Les médecins interrogés nous ont relaté leurs expériences passées les plus marquantes. Ils ont pu oublier avec le temps d’autres situations moins caricaturales et notamment les situations qui ne présentaient pas de difficulté. De même, ils ont peut-être rapporté davantage les anecdotes les plus récentes laissant de côté d’autres situations marquantes plus anciennes. Cela constitue donc un biais de mémorisation.

De par la prise de position clivante et stigmatisante d’un des participants du premier focus-groupe, les autres participants ont pu réagir, en colère, par une prise de position tranchée, moins nuancée, à l’extrême opposé en « forçant le trait » de leurs pratiques de soin dans une attitude défensive. Il s’agit là d’une des limites de la méthodologie, à savoir produire un discours normé sur le groupe. De plus, de part la méthode même des entretiens de groupe, des informations concernant certaines situations ou difficultés ont pu être omises ou maquillées par honte ou par peur du jugement des

pairs par les participants.
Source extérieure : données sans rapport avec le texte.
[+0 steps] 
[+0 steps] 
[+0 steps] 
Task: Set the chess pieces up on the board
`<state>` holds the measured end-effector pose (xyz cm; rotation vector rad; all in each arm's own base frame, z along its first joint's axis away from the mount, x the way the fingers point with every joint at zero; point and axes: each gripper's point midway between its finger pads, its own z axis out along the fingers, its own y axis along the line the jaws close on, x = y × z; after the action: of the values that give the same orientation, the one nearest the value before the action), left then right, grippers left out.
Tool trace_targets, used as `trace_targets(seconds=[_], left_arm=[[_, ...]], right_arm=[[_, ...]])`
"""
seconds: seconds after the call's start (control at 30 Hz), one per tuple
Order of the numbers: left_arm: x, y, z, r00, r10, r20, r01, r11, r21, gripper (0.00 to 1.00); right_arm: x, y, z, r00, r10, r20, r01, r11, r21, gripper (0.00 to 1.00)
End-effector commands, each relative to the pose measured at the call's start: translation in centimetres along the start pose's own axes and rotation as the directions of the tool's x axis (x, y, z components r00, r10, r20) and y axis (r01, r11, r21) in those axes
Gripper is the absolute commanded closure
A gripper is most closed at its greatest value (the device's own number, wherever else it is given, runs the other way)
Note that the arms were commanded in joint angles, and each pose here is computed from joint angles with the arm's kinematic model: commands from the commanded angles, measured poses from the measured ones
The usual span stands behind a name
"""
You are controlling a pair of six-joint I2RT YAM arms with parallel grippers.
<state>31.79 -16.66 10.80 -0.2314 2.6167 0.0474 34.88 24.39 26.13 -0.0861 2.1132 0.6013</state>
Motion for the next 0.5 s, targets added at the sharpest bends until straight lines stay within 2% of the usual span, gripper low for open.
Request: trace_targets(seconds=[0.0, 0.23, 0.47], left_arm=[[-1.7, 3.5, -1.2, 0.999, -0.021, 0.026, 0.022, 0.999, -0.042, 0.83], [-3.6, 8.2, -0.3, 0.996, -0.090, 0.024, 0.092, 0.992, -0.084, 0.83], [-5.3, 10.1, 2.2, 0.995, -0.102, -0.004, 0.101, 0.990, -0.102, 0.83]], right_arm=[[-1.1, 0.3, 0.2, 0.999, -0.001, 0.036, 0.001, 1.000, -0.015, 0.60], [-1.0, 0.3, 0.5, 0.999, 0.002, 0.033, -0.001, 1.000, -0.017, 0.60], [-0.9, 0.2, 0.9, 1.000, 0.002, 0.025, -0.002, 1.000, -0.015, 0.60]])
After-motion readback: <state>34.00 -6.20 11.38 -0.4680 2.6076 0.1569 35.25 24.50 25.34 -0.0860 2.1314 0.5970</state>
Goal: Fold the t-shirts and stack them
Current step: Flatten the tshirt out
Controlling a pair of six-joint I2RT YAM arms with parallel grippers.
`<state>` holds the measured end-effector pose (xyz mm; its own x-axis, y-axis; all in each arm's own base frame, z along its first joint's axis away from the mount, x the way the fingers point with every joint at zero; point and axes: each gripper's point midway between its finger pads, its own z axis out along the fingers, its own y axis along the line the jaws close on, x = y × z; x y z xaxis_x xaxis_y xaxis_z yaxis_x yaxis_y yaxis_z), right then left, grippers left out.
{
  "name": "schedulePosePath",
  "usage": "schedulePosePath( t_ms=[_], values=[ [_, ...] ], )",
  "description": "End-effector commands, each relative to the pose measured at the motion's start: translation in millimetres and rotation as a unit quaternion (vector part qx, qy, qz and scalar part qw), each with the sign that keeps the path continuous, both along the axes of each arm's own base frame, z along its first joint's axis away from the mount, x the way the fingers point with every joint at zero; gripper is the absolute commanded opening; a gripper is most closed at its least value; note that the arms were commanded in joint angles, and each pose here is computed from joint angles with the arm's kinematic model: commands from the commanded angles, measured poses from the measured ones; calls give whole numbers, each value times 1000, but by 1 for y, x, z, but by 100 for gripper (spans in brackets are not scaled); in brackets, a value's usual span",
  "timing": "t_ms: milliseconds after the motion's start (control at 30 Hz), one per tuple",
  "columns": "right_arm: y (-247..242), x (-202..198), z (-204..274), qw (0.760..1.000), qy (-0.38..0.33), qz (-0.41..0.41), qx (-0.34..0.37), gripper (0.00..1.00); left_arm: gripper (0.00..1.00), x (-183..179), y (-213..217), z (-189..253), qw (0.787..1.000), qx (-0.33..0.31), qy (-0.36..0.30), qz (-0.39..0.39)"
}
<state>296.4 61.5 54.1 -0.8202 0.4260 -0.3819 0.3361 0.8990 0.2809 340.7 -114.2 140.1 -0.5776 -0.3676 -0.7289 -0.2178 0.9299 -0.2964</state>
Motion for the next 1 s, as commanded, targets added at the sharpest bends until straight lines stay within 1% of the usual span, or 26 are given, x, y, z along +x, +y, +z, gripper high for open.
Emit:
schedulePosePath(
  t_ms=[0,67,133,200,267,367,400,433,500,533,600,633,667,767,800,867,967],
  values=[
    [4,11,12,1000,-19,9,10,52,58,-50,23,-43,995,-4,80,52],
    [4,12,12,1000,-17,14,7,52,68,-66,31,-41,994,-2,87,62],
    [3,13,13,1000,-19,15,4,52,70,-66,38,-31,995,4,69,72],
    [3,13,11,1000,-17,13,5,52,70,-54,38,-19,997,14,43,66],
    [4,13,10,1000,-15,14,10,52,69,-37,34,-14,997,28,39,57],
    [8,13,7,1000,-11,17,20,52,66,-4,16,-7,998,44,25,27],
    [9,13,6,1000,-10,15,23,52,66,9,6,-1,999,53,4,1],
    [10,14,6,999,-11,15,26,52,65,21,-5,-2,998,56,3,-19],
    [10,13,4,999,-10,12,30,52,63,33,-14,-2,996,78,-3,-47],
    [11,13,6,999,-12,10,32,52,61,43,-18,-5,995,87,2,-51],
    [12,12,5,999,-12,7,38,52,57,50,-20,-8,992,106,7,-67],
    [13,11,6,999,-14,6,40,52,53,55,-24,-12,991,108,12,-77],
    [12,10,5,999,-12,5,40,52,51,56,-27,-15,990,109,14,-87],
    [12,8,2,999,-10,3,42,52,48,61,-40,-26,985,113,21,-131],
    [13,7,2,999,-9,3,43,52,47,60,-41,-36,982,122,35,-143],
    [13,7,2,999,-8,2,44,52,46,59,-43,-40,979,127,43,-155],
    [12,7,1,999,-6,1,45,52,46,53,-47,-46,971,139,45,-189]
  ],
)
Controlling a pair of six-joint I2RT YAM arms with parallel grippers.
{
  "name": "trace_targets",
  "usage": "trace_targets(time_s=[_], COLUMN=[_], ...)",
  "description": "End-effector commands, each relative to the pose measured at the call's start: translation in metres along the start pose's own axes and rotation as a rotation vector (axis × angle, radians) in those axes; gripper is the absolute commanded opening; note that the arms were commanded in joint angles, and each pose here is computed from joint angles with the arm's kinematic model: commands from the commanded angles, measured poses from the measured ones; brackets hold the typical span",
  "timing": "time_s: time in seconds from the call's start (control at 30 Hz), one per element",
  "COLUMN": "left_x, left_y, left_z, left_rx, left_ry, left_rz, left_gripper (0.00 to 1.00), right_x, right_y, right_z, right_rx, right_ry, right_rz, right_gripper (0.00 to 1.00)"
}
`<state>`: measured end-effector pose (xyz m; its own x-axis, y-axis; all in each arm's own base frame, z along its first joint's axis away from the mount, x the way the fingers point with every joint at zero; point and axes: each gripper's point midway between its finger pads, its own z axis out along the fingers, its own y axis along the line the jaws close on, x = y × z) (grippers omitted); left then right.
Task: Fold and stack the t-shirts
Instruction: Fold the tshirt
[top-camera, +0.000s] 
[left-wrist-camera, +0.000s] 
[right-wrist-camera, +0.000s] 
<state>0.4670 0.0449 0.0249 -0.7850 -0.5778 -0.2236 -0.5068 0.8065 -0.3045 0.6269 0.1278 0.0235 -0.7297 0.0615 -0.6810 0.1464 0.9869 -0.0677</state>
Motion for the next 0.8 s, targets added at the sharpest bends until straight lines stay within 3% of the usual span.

Et à l’inverse, d’autres situations de vie plus « glorieuses », à l’origine d’une certaine fierté personnelle, ont pu être exagérément mises en avant. Cela entraîne un biais d’information.

La multiplication des focus-groupes jusqu’à saturation des données est un facteur protecteur de ces biais de classement.

4.1.4 Limites liées à l’analyse

Le contenu des verbatims et l’exacte retranscription des entretiens n’est pas vérifiable, cela pourrait ainsi constituer un biais de déclaration. Enfin, un biais d’interprétation est indissociable de la recherche qualitative car c’est son objectif principal. Néanmoins il est contrebalancé par la retranscription « ad integrum » des enregistrements, et par le double codage.